You don’t have a TV? But how do you watch…He listed out the things I was supposed to have watched from both past and present. I was missing out on the ubiquity of NY1 news, game shows like Jeopardy!, famous movies set in this city (where to even start? he said), and famous sitcoms (only one place to start). The show about nothing. Jerry and Kramer, two neighbors who live across the hall from each other, like he and I, long-term pals who get into all sorts of shenanigans. And George, he ends up working for the Yankees.

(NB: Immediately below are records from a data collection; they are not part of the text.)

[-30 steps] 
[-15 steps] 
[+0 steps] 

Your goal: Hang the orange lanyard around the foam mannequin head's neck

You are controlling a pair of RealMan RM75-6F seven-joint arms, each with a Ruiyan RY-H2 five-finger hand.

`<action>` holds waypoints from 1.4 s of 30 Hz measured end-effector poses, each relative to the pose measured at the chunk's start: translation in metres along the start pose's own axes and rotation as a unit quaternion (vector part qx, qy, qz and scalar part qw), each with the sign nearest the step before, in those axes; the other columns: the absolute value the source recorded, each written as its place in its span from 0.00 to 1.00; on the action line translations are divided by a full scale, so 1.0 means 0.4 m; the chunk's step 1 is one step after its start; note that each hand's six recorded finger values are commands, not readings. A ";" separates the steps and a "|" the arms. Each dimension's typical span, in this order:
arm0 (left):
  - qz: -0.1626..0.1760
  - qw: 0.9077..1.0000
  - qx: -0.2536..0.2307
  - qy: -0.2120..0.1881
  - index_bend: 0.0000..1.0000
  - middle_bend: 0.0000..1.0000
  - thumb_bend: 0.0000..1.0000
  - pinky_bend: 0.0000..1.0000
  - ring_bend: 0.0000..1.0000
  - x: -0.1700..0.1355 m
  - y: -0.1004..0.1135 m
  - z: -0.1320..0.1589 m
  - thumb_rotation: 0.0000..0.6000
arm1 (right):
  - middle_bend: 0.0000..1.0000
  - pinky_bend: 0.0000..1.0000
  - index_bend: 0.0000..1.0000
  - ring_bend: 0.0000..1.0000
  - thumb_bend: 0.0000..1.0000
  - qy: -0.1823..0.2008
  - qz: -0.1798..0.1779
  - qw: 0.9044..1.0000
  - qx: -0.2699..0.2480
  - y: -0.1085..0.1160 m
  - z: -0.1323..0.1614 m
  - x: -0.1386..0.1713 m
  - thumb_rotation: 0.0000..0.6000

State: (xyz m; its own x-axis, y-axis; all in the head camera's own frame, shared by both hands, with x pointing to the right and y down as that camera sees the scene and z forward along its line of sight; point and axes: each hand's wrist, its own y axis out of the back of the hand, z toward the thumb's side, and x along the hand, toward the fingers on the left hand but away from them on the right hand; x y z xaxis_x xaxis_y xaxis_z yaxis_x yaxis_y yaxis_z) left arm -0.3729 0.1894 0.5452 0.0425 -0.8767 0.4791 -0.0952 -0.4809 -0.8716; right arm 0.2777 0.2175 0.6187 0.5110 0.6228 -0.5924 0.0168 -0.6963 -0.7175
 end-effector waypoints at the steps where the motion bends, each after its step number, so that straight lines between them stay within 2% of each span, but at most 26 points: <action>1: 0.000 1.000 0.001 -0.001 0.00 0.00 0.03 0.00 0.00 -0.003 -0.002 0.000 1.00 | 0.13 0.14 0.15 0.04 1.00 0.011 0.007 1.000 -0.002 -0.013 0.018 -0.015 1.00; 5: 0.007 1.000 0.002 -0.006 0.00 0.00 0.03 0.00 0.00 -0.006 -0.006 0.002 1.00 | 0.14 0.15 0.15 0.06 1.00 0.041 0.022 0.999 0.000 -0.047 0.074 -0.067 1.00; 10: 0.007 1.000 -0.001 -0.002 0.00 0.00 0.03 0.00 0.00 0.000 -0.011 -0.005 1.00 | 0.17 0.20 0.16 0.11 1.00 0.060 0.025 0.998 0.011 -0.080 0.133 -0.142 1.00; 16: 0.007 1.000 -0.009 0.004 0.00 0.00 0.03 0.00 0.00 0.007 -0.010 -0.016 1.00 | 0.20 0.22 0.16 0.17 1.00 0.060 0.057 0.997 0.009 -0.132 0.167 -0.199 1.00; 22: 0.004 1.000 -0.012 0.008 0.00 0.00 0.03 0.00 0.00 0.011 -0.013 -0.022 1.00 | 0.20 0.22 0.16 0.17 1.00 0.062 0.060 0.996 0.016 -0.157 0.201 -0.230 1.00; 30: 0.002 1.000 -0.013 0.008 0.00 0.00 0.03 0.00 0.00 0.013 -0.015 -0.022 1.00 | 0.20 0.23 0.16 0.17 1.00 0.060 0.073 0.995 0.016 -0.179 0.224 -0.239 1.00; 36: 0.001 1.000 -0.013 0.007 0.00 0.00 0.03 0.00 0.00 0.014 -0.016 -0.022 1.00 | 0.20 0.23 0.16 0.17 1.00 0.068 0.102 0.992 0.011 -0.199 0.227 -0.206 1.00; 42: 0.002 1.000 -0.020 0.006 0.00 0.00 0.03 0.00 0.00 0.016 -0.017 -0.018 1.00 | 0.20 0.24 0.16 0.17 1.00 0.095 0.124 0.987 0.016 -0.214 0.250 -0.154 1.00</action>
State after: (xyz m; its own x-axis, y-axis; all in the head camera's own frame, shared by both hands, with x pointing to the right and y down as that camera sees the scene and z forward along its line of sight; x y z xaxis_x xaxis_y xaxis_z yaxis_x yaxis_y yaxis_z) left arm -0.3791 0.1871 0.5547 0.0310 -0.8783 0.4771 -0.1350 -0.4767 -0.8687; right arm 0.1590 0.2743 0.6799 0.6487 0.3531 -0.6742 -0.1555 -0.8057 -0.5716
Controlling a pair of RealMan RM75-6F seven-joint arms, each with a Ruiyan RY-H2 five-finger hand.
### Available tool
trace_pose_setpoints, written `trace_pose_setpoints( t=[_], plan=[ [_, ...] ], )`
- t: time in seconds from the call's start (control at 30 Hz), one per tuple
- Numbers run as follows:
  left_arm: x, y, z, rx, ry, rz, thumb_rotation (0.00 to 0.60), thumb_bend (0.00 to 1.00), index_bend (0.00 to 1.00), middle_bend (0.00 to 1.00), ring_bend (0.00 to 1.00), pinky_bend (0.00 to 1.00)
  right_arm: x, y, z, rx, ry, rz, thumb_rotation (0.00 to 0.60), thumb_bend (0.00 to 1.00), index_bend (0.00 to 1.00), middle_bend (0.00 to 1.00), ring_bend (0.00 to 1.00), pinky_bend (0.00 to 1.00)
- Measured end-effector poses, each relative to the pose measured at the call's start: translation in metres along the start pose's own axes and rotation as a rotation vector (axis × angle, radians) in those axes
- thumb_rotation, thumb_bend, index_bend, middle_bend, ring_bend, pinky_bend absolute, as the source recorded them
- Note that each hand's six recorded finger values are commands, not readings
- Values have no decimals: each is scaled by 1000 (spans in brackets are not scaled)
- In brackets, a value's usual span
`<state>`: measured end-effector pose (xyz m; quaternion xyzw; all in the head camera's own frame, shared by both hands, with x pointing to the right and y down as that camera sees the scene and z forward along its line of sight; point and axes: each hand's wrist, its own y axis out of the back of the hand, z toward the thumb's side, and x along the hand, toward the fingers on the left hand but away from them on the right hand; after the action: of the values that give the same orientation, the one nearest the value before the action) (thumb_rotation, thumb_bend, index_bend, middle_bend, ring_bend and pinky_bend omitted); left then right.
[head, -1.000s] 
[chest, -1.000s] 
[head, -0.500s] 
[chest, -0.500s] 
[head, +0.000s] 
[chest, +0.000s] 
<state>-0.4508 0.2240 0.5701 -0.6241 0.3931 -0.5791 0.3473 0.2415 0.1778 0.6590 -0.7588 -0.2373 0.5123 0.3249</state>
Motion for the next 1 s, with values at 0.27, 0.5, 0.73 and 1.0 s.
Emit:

When I asked if the show was actually called About Nothing, Mark fell into what resembled a catatonic state of shock. Then he looked down, for a long time, at my doormat. During the period of his shock, I thought about doormats and how mine was made from a fibrous weave and, if I was remembering the back label correctly, from the furry husks of coconuts. So, did my doormat also have hair, since it shed continuously like a human head? Those poor sacrificial coconuts, cut off from their trees to make wiping mats for feet. The long silence continued. I touched my neck and felt the flush of anxiety, felt my new cultured neighbor was about to tell me that I perceived the world all wrong.
The show is called Seinfeld, Mark said, still counting the coconut hairs of my doormat. As in Jerry Seinfeld, and it’s set in the Upper West Side.